Fuzzy Mud
- First edition
- Author: Louis Sachar
- Language: English
- Genre: Adventure
- Publisher: Delacorte Books for Crime Readers, Random House
- Publication date: August 4, 2015
- Media type: trade hardcover
- Pages: 181
- ISBN: 978-0385743785
- OCLC: 1054992333
- Dewey Decimal: [Fic] - dc23
- LC Class: PZ7.S1185 Fu 2015

= Fuzzy Mud =

Children's book

Fuzzy Mud is a 2015 novel written by children's author Louis Sachar. Originally written in English, it was translated to French by Jean-François Ménard, under the title Chemins toxiques ("Toxic Paths").

==Plot==
Fifth grader Tamaya Dhilwaddi and seventh grader Marshall Walsh have been walking to and from school together for years. However, their routine is interrupted when Chad Hilligas, a bully Marshall knows, threatens to attack them on their commute. To avoid Chad, Marshall and Tamaya take a shortcut home through the off-limits woods. Marshall and Tamaya get lost, then Chad shows up and tries to attack Tamaya. Marshall tries to defend her, but gets caught by Chad in the process. To save Marshall, Tamaya grabs nearby mud and throws it in Chad's face.

Meanwhile, excerpts from an investigation led by the Energy and Environment Commission of the American Senate are shown, on the topic of SunRay Farm and biolene, an environmentally-friendly alternative to petroleum, developed by Jonathan Fitzman and Dr. Mark Humbard, among others.

The following day, Tamaya wakes up to discover she's developed a rash from exposure to the mud. At school, the principal announces the disappearance of Chad Hilligas, from which Tamaya quickly concludes that he must still be in the woods. She and Marshall both independently decide to remain silent on the subject, in order to keep each other out of trouble.

The next day, Tamaya's rash gets worse, so she is taken to the nurse's office. During her stay there, Tamaya realizes what happened to her hand should logically happen to Chad's face. She sneaks out of from school during lunch break and goes into the woods, where she eventually finds Chad. Upon finding him, she finds out that the mud had rendered him almost completely blind. The two children then have a deep discussion, which reveals why Chad acts mean to others.

When Marshall learns that Tamaya is missing, he also leaves to look for her in the woods. He finds Tamaya and Chad, who have become closer, and helps the two leave the woods. He almost immediately notices that he too has begun developing the rash. A search and rescue team finds the trio, exhausted, and takes them to a hospital.

More excerpts from the senate investigation reveal that the mystery mud is in fact the result of an unforeseen mutation of the microorganisms that biolene is composed of. Seeing the effects it can have on humans, Heath Cliff (the town where all this takes place) is put under quarantine, in order to keep the condition from spreading.
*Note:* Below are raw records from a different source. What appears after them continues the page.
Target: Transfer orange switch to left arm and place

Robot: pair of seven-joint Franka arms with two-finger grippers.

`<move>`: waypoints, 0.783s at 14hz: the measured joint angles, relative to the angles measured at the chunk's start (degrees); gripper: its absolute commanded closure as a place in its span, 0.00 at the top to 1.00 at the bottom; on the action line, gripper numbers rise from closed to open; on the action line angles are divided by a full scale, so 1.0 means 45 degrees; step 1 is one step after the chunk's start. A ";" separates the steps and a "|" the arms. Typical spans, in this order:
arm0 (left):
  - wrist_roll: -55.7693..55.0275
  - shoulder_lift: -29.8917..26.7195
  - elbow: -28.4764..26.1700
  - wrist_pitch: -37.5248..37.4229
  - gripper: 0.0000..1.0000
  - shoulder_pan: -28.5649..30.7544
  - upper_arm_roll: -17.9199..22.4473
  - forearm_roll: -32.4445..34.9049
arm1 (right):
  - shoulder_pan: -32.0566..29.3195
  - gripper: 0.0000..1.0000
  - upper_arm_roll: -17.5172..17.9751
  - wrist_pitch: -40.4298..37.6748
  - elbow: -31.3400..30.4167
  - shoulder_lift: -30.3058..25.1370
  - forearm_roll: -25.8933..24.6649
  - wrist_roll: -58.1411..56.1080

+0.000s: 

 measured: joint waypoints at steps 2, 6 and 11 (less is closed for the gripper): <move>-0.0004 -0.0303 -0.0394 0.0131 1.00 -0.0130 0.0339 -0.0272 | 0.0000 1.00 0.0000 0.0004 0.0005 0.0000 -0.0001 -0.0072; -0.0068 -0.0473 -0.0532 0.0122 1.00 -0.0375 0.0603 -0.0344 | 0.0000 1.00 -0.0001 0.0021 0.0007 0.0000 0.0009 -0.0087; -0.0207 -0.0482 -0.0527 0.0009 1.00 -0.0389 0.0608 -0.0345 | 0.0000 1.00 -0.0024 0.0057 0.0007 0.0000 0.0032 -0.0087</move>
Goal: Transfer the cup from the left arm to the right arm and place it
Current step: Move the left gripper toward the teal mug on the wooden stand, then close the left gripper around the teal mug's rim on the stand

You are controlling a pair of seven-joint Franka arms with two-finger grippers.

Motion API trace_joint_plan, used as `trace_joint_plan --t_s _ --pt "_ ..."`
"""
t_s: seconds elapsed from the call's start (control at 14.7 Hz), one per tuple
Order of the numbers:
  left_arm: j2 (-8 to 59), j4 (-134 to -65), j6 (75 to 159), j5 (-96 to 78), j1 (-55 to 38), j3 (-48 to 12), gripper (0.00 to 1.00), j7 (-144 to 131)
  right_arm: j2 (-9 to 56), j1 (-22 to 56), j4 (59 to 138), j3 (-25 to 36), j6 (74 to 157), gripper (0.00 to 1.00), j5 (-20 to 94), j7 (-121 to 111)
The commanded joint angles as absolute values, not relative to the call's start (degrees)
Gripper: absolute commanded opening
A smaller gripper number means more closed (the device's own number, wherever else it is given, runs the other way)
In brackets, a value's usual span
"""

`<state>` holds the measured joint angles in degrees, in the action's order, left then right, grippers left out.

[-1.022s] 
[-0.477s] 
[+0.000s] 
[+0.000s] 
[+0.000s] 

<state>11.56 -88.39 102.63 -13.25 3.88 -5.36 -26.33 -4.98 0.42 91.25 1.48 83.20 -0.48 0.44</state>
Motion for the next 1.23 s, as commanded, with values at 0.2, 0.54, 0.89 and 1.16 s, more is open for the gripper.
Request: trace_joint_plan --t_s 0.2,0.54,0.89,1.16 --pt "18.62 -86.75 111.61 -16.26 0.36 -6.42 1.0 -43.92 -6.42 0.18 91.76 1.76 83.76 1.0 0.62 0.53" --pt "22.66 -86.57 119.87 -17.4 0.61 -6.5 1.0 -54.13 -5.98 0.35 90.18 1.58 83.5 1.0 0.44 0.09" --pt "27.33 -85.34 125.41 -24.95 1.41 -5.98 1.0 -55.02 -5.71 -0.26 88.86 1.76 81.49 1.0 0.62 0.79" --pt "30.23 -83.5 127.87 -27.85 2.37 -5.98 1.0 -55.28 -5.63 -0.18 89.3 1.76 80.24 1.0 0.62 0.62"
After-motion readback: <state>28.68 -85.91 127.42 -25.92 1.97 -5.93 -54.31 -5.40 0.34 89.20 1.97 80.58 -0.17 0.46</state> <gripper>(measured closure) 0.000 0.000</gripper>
Eventually, as the mutation does not allow the microorganisms to survive in freezing temperatures, all the creatures die. As for the humans and animals already affected, a scientist by the name of Dr. Crumbly discovers a cure after finding that his pet turtle, despite exposure to the mud, does not develop symptoms. Using this, he develops a vaccine composed of turtle enzymes, which proves effective and is given to more than sixty thousand humans and animals.

The world continues using biolene, manufactured only in the states of New Mexico, Idaho, and Michigan, all of which have harsh winters and lack of vegetation. The entire globe is grateful to Tamaya, to the extent that the rash is named the Dhilwaddi Blister rash.

==Reception==
Darienne Stewart from Common Sense Media rated the book four out of five stars. She praised the book's characters as role models, but criticized it for what she thinks is a rushed ending. On BookTrust's "17 books to make reading fun for your class" list, Fuzzy Mud was in seventh place. Fuzzy Mud appeared on Theschoolrun.com's "Best books for ten year olds". It was described as "intelligent, thought provoking and thrilling." Marybeth Kozikowski from the School Library Journal describes the book as an exciting tale that blends horror with sober consideration of ethics and science.
Kirkus Reviews describes the book as "a quick meditation on the promise and dangers of modern science that came from an exciting story from school life, friends, and bullies."